### How to complete this task
Transcribe the entire listing faithfully; every line must match the original.

------------------------------------

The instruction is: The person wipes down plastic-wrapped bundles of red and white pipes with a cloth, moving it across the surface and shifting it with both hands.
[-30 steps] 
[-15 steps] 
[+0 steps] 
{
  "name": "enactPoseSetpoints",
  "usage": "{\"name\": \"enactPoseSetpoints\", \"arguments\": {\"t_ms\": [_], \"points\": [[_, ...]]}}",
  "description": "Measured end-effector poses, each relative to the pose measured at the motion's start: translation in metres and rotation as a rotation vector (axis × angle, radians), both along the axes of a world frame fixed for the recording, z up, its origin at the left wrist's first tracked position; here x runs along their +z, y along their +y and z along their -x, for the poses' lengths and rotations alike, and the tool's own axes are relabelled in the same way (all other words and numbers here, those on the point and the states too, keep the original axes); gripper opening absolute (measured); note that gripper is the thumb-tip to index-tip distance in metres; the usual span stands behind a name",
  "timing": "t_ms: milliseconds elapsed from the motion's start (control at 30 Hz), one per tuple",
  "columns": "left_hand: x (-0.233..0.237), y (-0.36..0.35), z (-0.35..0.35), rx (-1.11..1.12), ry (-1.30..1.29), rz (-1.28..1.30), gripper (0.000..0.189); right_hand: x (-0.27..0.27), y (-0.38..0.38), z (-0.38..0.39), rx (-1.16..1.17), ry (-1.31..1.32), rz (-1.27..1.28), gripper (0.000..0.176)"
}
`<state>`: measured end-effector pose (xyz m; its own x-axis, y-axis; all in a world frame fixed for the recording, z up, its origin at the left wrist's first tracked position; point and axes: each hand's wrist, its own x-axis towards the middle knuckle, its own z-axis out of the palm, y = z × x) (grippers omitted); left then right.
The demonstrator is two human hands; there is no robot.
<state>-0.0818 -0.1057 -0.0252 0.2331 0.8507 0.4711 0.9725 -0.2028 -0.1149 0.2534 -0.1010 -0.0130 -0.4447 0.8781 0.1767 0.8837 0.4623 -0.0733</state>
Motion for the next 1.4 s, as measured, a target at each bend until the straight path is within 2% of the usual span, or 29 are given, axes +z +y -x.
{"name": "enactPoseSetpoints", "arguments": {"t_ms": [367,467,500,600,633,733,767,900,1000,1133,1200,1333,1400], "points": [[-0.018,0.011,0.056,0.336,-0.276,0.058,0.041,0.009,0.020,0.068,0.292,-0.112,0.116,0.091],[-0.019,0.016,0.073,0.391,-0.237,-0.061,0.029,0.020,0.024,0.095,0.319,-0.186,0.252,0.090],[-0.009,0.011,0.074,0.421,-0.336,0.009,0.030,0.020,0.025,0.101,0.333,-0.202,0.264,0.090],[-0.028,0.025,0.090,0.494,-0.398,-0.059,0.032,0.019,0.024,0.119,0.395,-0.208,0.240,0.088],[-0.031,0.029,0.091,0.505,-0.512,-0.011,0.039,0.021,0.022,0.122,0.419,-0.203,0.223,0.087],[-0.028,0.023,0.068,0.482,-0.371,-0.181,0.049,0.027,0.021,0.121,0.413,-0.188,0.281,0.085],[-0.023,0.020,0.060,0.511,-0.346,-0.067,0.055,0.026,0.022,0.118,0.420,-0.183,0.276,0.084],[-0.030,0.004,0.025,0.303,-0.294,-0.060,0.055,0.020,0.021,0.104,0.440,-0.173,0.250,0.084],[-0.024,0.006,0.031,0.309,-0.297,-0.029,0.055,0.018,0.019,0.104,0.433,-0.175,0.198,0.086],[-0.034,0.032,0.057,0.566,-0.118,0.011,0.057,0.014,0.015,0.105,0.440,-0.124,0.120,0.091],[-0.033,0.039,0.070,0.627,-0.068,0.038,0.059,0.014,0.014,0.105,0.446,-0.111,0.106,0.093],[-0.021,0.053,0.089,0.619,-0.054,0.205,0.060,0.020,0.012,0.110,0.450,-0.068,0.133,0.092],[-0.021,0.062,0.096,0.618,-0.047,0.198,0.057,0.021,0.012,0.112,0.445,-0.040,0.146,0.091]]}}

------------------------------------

### Solution
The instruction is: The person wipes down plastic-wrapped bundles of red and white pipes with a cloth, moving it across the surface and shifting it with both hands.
[-30 steps] 
[-15 steps] 
[+0 steps] 
{
  "name": "enactPoseSetpoints",
  "usage": "{\"name\": \"enactPoseSetpoints\", \"arguments\": {\"t_ms\": [_], \"points\": [[_, ...]]}}",
  "description": "Measured end-effector poses, each relative to the pose measured at the motion's start: translation in metres and rotation as a rotation vector (axis × angle, radians), both along the axes of a world frame fixed for the recording, z up, its origin at the left wrist's first tracked position; here x runs along their +z, y along their +y and z along their -x, for the poses' lengths and rotations alike, and the tool's own axes are relabelled in the same way (all other words and numbers here, those on the point and the states too, keep the original axes); gripper opening absolute (measured); note that gripper is the thumb-tip to index-tip distance in metres; the usual span stands behind a name",
  "timing": "t_ms: milliseconds elapsed from the motion's start (control at 30 Hz), one per tuple",
  "columns": "left_hand: x (-0.233..0.237), y (-0.36..0.35), z (-0.35..0.35), rx (-1.11..1.12), ry (-1.30..1.29), rz (-1.28..1.30), gripper (0.000..0.189); right_hand: x (-0.27..0.27), y (-0.38..0.38), z (-0.38..0.39), rx (-1.16..1.17), ry (-1.31..1.32), rz (-1.27..1.28), gripper (0.000..0.176)"
}
`<state>`: measured end-effector pose (xyz m; its own x-axis, y-axis; all in a world frame fixed for the recording, z up, its origin at the left wrist's first tracked position; point and axes: each hand's wrist, its own x-axis towards the middle knuckle, its own z-axis out of the palm, y = z × x) (grippers omitted); left then right.
The demonstrator is two human hands; there is no robot.
<state>-0.0818 -0.1057 -0.0252 0.2331 0.8507 0.4711 0.9725 -0.2028 -0.1149 0.2534 -0.1010 -0.0130 -0.4447 0.8781 0.1767 0.8837 0.4623 -0.0733</state>
Motion for the next 1.4 s, as measured, a target at each bend until the straight path is within 2% of the usual span, or 29 are given, axes +z +y -x.
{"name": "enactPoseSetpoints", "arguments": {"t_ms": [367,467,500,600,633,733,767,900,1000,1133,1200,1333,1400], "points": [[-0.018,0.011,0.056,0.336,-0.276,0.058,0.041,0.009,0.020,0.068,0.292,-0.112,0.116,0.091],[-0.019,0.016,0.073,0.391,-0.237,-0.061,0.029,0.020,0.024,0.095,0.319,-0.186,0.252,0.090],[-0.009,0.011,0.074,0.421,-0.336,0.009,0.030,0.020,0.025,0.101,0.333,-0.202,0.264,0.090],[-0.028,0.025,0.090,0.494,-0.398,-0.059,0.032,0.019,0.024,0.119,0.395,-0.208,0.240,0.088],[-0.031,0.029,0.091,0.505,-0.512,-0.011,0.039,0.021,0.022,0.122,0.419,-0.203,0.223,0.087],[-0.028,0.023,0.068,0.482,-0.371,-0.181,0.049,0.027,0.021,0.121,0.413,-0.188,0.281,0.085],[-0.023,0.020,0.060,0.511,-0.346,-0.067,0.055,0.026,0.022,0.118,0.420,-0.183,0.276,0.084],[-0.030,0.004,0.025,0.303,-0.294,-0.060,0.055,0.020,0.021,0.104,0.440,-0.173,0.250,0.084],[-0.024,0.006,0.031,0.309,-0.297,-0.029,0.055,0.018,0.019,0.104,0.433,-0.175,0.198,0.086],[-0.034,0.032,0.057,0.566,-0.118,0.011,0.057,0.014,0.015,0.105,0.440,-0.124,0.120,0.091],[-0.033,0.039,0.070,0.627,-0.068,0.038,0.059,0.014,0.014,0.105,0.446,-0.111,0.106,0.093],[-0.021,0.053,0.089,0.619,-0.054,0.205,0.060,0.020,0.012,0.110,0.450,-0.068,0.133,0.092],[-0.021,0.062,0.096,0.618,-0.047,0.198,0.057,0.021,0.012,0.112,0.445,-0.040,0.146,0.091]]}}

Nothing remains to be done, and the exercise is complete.